Juan Diego Calle, founder and former CEO of .CO Internet, sold his company for $108 million this month. He said Miami has plenty of talent — it’s just “temporarily displaced.” He’s referring to tech entrepreneurs and developers who grew up here and moved away but could be persuaded to return.
That was the case with Schappert, who says he is happy to be back in the area where he grew up. An alumni of Miami Sunset Senior High and Miami Dade College, Schappert has been drawn back by family ties, the water and the weather.
He and Shiver co-founders Jason Andersen, his partner in Tiburon, and John Osvald, formerly of Zynga, are holed up in a temporary space in South Miami as the team creates its first game, still under wraps. They have recruited professionals from Texas, Chicago, Iowa, Ohio, California, Minnesota, Louisiana and Boston and found another locally through an ad in the Miami Herald. Shiver is still actively hiring and is working with local universities for its internship program.
“When you get people here, they like it,” Schappert said. “And when their families settle in, it’s a huge boon to the economy. Our 30 people are buying homes, buying cars, they are renting nice places on Brickell.”
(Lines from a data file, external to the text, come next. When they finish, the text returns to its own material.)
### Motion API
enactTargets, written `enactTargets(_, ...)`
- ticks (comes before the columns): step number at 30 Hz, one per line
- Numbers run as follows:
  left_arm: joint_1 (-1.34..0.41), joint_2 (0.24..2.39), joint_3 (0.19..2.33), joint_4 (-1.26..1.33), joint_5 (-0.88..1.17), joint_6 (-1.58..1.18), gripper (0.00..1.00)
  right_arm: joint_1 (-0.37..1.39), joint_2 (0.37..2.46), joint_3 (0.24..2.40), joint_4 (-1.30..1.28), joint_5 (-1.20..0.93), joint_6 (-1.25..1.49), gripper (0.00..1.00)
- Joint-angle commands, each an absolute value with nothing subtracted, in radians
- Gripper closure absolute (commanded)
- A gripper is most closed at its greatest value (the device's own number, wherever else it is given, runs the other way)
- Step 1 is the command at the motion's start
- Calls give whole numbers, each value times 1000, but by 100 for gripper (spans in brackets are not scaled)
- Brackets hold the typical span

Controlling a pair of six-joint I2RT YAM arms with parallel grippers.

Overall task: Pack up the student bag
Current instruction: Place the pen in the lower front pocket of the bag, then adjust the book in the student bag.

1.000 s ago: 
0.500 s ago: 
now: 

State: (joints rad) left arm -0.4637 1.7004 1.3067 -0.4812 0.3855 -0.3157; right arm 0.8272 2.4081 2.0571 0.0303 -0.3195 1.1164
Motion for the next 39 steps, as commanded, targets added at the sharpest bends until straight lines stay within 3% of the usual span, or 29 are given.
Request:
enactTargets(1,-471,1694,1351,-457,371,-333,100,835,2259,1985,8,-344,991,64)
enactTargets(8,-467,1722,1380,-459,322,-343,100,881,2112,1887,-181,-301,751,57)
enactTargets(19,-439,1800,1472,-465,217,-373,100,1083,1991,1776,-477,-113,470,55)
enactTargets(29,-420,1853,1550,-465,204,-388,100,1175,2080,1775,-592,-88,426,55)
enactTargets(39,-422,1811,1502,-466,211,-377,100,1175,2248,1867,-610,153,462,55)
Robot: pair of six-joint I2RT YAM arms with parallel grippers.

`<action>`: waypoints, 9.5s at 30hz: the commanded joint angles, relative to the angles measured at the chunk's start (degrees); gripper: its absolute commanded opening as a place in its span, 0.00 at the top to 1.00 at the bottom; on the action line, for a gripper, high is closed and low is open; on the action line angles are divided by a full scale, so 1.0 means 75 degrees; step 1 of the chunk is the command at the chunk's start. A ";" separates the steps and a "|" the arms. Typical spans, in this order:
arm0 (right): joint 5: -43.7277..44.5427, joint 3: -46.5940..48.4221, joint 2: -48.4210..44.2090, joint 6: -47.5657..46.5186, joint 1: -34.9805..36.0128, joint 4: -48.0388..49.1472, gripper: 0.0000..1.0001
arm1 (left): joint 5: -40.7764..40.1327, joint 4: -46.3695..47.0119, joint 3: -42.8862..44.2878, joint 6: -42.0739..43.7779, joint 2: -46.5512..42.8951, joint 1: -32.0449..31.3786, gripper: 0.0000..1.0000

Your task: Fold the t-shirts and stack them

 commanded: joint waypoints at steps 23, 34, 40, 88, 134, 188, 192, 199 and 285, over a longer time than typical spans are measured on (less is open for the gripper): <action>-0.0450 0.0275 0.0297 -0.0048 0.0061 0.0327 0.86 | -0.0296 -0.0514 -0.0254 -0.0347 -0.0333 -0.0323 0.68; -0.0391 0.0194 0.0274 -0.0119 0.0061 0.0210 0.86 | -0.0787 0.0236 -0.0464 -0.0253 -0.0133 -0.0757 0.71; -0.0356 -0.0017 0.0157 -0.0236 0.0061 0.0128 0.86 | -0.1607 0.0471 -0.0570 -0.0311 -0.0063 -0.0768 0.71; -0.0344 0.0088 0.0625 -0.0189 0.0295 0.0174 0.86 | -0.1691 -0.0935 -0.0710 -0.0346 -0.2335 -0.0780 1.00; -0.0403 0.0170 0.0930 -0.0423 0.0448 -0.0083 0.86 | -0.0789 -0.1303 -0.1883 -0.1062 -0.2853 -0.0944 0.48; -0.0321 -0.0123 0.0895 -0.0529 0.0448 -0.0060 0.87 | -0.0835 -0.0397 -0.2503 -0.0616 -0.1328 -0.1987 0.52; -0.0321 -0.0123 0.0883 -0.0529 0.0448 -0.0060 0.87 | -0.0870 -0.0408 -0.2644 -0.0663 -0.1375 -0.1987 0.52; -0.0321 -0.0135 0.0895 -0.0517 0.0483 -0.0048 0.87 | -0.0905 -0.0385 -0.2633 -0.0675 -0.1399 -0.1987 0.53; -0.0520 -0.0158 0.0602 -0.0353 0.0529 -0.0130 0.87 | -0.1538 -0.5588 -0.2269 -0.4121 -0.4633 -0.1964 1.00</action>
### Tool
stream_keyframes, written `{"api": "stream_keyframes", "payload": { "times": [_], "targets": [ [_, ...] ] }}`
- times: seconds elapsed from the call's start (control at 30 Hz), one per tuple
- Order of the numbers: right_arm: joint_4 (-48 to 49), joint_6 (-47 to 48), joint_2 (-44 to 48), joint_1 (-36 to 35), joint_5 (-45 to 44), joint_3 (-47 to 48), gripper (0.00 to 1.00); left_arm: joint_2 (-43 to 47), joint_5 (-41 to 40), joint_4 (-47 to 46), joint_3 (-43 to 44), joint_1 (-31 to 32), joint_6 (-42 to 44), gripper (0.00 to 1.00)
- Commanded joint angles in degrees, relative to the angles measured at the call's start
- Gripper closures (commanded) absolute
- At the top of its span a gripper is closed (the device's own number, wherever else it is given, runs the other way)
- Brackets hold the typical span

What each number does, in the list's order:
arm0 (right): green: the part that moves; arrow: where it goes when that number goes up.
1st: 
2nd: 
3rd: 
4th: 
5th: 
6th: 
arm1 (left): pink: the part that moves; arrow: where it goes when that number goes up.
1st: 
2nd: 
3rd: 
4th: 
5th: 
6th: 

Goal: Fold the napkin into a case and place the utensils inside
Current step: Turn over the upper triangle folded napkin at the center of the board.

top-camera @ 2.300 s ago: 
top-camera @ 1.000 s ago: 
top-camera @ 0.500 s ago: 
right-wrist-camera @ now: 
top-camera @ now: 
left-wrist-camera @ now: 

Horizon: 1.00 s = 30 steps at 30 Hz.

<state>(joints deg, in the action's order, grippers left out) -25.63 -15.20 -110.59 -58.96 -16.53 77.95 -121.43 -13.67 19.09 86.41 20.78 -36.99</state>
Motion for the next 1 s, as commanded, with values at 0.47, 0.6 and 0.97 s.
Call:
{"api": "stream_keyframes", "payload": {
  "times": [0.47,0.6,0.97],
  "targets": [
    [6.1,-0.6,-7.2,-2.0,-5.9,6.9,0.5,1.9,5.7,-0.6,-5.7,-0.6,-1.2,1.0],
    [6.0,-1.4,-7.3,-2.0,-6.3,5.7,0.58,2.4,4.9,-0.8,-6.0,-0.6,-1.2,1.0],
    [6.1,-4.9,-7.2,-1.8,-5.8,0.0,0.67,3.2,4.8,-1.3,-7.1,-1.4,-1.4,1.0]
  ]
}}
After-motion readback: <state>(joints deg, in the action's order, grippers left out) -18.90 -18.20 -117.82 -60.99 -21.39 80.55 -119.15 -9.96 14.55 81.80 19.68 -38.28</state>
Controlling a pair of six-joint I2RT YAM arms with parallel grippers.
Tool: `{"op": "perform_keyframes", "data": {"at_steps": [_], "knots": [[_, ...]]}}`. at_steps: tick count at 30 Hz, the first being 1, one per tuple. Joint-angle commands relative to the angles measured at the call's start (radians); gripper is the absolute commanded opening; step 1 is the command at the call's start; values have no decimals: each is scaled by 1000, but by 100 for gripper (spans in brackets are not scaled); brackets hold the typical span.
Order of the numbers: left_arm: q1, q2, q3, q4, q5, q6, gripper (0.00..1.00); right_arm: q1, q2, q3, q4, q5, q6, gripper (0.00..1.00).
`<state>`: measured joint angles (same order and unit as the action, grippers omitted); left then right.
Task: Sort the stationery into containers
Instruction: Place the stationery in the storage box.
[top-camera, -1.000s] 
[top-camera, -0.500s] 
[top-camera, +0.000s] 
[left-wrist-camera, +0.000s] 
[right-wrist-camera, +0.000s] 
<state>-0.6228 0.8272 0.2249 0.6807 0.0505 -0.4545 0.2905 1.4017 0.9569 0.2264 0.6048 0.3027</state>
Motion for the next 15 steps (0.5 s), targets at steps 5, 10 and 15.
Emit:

Follow @ndahlberg on Twitter.
EMERGE AMERICAS TECHWEEK
What: The centerpiece of eMerge Americas Techweek is a series of summits on May 5-6 that will feature technology and innovation experts on the themes of healthcare, finance, smart cities, education and entertainment. Other events include a Startup Village and Launch Competition, with $150,000 in prizes; an Americas-wide hackathon with $30,000 in prizes; the eMerge Game Connection; a Smart Cities Expo; a mobile summit; a hiring fair and the STEM Tech Olympiad for K-12 students.
When, where and how much: May 2-6 at Miami Beach Convention Center and other venues. There are various pricing levels, ranging from an “Expo” pass for $55 to a VIP ticket for $1,350, according to the website. Some special pricing is in effect through April 29.